Image quality assessment (IQA) and image restoration are fundamental problems in low-level vision. Although IQA and restoration are closely connected conceptually, most existing work treats them in isolation. Recent advances in unified multimodal understanding-generation models demonstrate promising results and indicate that stronger understanding can improve generative performance. This motivates a single model that unifies IQA and restoration and explicitly studies how IQA can guide restoration, a setting that remains largely underexplored yet highly valuable. In this paper, we propose UARE, to our knowledge the first Unified vision-language model for image quality Assessment, Restoration, and Enhancement. Built on pretrained unified understanding and generation models, we introduce a two-stage training framework.

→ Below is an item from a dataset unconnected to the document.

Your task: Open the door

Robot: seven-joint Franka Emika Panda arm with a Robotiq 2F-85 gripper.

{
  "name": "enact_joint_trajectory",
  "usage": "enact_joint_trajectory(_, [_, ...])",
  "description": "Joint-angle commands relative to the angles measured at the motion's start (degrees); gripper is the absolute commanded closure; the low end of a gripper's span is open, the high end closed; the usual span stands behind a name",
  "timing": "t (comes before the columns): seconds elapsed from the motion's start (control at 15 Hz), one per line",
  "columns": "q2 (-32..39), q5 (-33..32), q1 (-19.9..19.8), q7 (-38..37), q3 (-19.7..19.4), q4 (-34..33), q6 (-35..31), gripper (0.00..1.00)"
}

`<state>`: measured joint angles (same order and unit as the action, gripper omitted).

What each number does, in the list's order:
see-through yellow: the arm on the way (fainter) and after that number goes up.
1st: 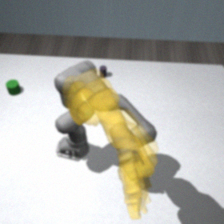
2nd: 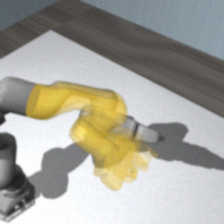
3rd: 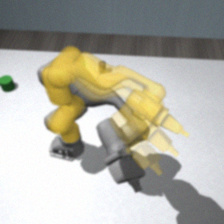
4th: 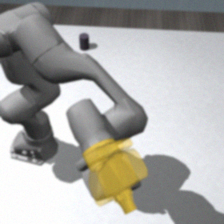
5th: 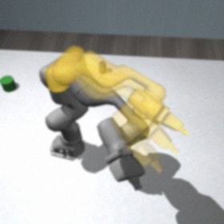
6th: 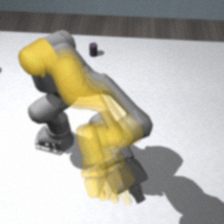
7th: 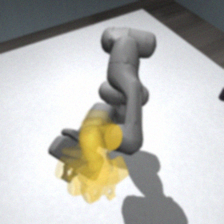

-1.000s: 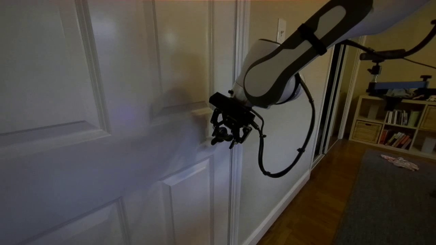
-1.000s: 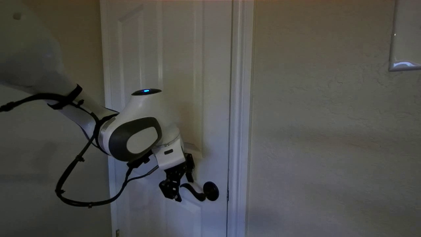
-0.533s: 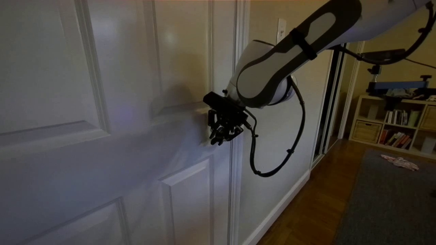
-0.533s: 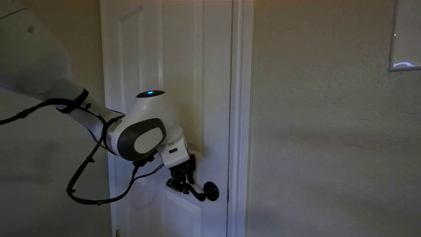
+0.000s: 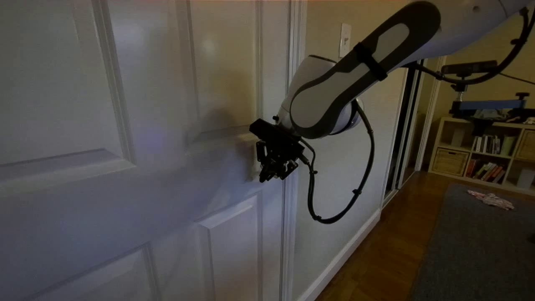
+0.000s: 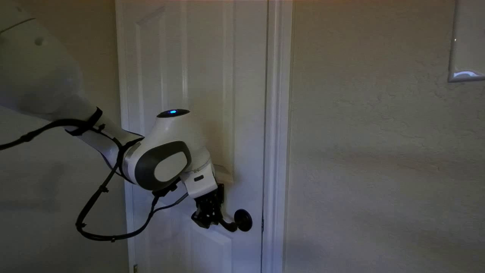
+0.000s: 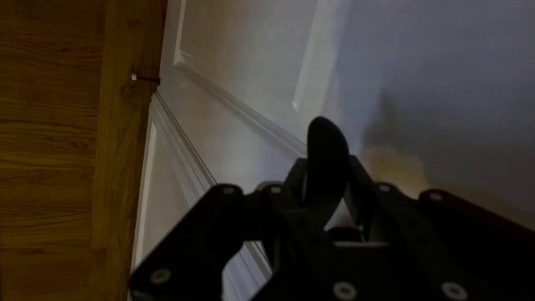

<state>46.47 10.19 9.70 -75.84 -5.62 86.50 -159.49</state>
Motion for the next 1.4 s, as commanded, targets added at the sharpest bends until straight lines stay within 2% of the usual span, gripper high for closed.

First, a progressive, easy-to-hard schedule expands from single-type distortions to higher-order mixed degradations, enabling UARE to handle multiple degradations. Second, we perform unified fine-tuning of quality understanding and restoration with interleaved text-image data, aligning IQA signals with restoration objectives. Through multi-task co-training, UARE leverages IQA to boost restoration and enhancement performance. Extensive experiments across IQA, restoration, and enhancement tasks demonstrate the effectiveness of UARE. The code and models will be made available.